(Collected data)
------------------------------------------------------------------------
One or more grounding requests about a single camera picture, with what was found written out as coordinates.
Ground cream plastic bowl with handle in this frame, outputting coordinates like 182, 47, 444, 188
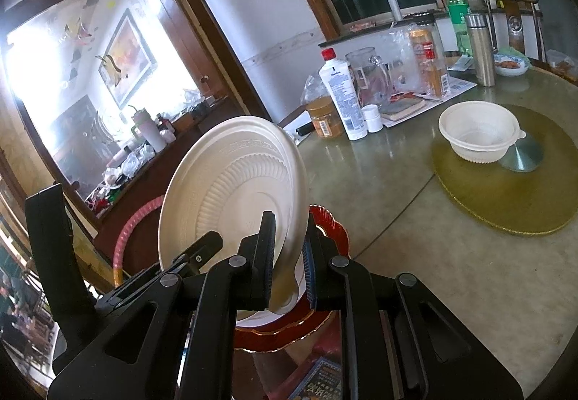
438, 101, 527, 164

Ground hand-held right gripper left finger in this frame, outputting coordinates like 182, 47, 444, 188
47, 210, 277, 400

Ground red scalloped plate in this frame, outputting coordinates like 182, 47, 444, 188
234, 203, 350, 353

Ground white ceramic bowl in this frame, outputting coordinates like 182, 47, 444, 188
235, 262, 312, 324

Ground wooden door frame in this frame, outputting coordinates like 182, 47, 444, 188
129, 0, 272, 123

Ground white paper roll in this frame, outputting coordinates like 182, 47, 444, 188
380, 0, 404, 23

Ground orange bottle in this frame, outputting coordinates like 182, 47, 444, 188
409, 27, 450, 98

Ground wooden chair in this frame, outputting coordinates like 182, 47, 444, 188
481, 0, 545, 62

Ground white tumbler with green straw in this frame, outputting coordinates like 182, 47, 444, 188
131, 106, 156, 152

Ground clear snack bag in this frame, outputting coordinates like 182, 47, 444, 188
546, 50, 578, 82

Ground small white pill bottle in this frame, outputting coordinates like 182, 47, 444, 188
361, 105, 384, 133

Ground golden round turntable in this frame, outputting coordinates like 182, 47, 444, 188
431, 104, 578, 237

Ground brown peanut butter jar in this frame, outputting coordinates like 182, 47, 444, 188
306, 96, 345, 139

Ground printed paper sheet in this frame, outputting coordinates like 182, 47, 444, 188
422, 77, 478, 103

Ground cream disposable plate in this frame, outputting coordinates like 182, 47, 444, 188
158, 115, 309, 316

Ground silver round disc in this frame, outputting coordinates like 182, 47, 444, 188
499, 136, 544, 172

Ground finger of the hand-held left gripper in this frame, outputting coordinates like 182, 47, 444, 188
95, 231, 224, 319

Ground small patterned dish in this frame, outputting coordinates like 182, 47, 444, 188
493, 54, 530, 77

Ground red edged book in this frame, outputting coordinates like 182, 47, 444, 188
379, 95, 426, 121

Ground green plastic bottle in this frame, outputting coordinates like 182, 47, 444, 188
445, 0, 473, 57

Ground blue printed packet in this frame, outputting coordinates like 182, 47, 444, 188
282, 355, 345, 400

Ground white bottle with red cap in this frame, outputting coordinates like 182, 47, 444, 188
318, 48, 368, 141

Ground stainless steel thermos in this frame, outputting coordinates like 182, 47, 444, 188
465, 13, 496, 87

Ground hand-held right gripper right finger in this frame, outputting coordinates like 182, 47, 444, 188
302, 226, 525, 400

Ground clear glass pitcher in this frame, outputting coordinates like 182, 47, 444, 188
345, 47, 393, 112

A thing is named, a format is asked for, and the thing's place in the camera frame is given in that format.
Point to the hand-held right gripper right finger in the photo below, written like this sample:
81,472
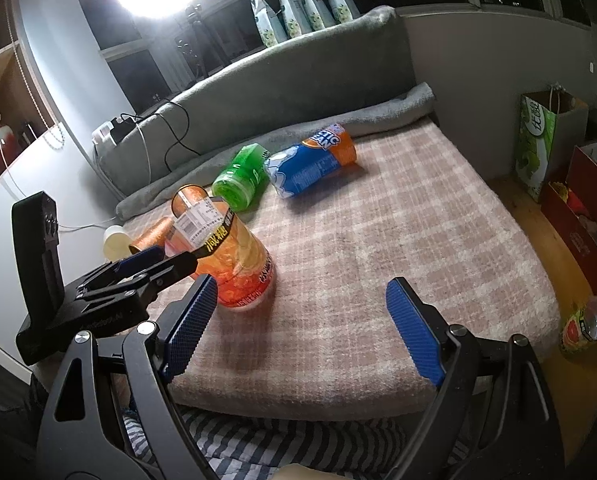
------------------------------------------------------------------------
» **Your instructions**: When the word "written" shows up in a line of the entries, pull that line out.

» **Exercise answer**:
One or more grounding requests about a single camera picture, with what was found written out as coordinates.
Point to the hand-held right gripper right finger in the photo below, written like this sample:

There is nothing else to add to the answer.